• _EXERCISE DETAILS_:
What you give back must match the records below exactly, apart from the pictures, which are omitted.

· · · · · · ·

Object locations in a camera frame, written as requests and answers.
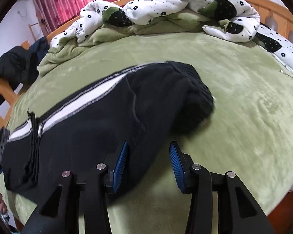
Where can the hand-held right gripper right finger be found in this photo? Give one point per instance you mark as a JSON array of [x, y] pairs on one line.
[[177, 168]]

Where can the navy garment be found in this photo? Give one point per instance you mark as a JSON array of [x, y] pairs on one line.
[[40, 48]]

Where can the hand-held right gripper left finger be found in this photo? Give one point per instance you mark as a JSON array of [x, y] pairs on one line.
[[119, 168]]

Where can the person's left hand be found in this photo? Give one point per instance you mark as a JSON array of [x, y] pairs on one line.
[[0, 202]]

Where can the white floral pillow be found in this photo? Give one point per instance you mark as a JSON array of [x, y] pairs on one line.
[[290, 53]]

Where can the black pants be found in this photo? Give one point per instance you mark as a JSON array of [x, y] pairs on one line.
[[88, 126]]

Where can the white floral quilt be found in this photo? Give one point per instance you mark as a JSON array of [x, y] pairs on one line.
[[161, 2]]

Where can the wooden coat rack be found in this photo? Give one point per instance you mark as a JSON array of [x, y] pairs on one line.
[[42, 25]]

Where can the green folded blanket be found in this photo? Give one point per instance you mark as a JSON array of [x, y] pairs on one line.
[[63, 58]]

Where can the wooden bed frame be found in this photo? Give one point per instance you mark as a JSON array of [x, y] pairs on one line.
[[271, 7]]

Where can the black jacket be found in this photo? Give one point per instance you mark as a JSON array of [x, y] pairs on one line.
[[12, 63]]

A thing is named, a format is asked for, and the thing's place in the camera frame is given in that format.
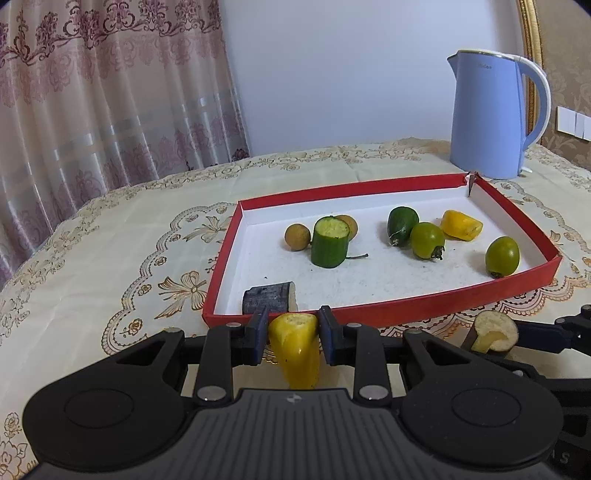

· · · · · · ·

• _COMPLETED EXERCISE_:
Object locations in a camera frame, written as requests and answers.
Where can the hand-held right gripper right finger be found in this photo? Give one point per instance you mark as a JSON array of [x, y] pairs on one line.
[[177, 168]]

Where can the navy garment be found in this photo? Give one point per instance you mark as a JSON array of [x, y] pairs on one line.
[[40, 48]]

Where can the hand-held right gripper left finger be found in this photo? Give one point per instance you mark as a JSON array of [x, y] pairs on one line.
[[119, 168]]

Where can the person's left hand be found in this photo? Give one point per instance you mark as a JSON array of [x, y] pairs on one line.
[[0, 202]]

Where can the white floral pillow be found in this photo? Give one point per instance you mark as a JSON array of [x, y] pairs on one line.
[[290, 53]]

Where can the black pants be found in this photo? Give one point per instance you mark as a JSON array of [x, y] pairs on one line.
[[88, 126]]

Where can the white floral quilt be found in this photo? Give one point per instance you mark as a JSON array of [x, y] pairs on one line.
[[161, 2]]

Where can the wooden coat rack be found in this photo? Give one point per instance you mark as a JSON array of [x, y] pairs on one line.
[[42, 25]]

Where can the green folded blanket be found in this photo? Give one point per instance you mark as a JSON array of [x, y] pairs on one line.
[[63, 58]]

Where can the wooden bed frame be found in this photo? Give one point per instance you mark as a JSON array of [x, y] pairs on one line.
[[271, 7]]

Where can the black jacket be found in this photo? Give one point per instance you mark as a JSON array of [x, y] pairs on one line.
[[12, 63]]

A thing is named, a format is asked for, and the thing's place in the camera frame is given in that format.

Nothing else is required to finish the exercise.